- [WORK INSTRUCTION] Word for word, copy out the records given below.

[Data records]
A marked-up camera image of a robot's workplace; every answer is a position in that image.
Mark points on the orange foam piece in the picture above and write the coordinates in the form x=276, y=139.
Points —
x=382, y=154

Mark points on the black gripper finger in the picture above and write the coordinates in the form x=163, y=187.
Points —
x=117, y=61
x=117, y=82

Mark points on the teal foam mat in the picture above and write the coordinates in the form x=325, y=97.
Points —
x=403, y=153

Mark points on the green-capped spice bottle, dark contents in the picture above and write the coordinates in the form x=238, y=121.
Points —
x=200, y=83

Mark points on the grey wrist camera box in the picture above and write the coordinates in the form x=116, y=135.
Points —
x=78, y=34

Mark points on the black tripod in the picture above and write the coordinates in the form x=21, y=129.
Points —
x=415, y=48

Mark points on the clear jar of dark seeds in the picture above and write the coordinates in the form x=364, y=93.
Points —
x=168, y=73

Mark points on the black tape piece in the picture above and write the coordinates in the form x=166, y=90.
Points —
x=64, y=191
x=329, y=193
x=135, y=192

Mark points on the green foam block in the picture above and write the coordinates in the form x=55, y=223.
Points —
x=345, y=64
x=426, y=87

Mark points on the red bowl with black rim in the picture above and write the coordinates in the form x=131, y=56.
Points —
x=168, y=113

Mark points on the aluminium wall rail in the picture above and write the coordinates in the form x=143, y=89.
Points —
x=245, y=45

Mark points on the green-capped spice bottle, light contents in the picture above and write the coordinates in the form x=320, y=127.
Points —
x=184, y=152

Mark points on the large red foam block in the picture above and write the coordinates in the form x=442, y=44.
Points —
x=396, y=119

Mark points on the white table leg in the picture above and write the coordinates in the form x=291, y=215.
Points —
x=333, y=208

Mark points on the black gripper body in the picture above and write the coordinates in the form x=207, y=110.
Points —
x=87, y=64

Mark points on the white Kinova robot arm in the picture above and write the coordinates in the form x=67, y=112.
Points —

- [FINISHED TASK]
A marked-up camera image of a robot's workplace; every answer is a position in that image.
Mark points on the orange foam piece in the picture above and write the coordinates in the form x=276, y=139.
Points —
x=382, y=154

Mark points on the black gripper finger in the picture above and write the coordinates in the form x=163, y=187.
Points —
x=117, y=61
x=117, y=82

Mark points on the teal foam mat in the picture above and write the coordinates in the form x=325, y=97.
Points —
x=403, y=153

Mark points on the green-capped spice bottle, dark contents in the picture above and write the coordinates in the form x=238, y=121.
Points —
x=200, y=83

Mark points on the grey wrist camera box in the picture above and write the coordinates in the form x=116, y=135.
Points —
x=78, y=34

Mark points on the black tripod in the picture above and write the coordinates in the form x=21, y=129.
Points —
x=415, y=48

Mark points on the clear jar of dark seeds in the picture above and write the coordinates in the form x=364, y=93.
Points —
x=168, y=73

Mark points on the black tape piece in the picture above and write the coordinates in the form x=166, y=90.
Points —
x=64, y=191
x=329, y=193
x=135, y=192

Mark points on the green foam block in the picture above and write the coordinates in the form x=55, y=223.
Points —
x=345, y=64
x=426, y=87

Mark points on the red bowl with black rim in the picture above and write the coordinates in the form x=131, y=56.
Points —
x=168, y=113

Mark points on the aluminium wall rail in the picture above and write the coordinates in the form x=143, y=89.
Points —
x=245, y=45

Mark points on the green-capped spice bottle, light contents in the picture above and write the coordinates in the form x=320, y=127.
Points —
x=184, y=152

Mark points on the large red foam block in the picture above and write the coordinates in the form x=442, y=44.
Points —
x=396, y=119

Mark points on the white table leg in the picture above and write the coordinates in the form x=291, y=215.
Points —
x=333, y=208

Mark points on the black gripper body in the picture above and write the coordinates in the form x=207, y=110.
Points —
x=87, y=64

Mark points on the white Kinova robot arm in the picture above and write the coordinates in the form x=67, y=112.
Points —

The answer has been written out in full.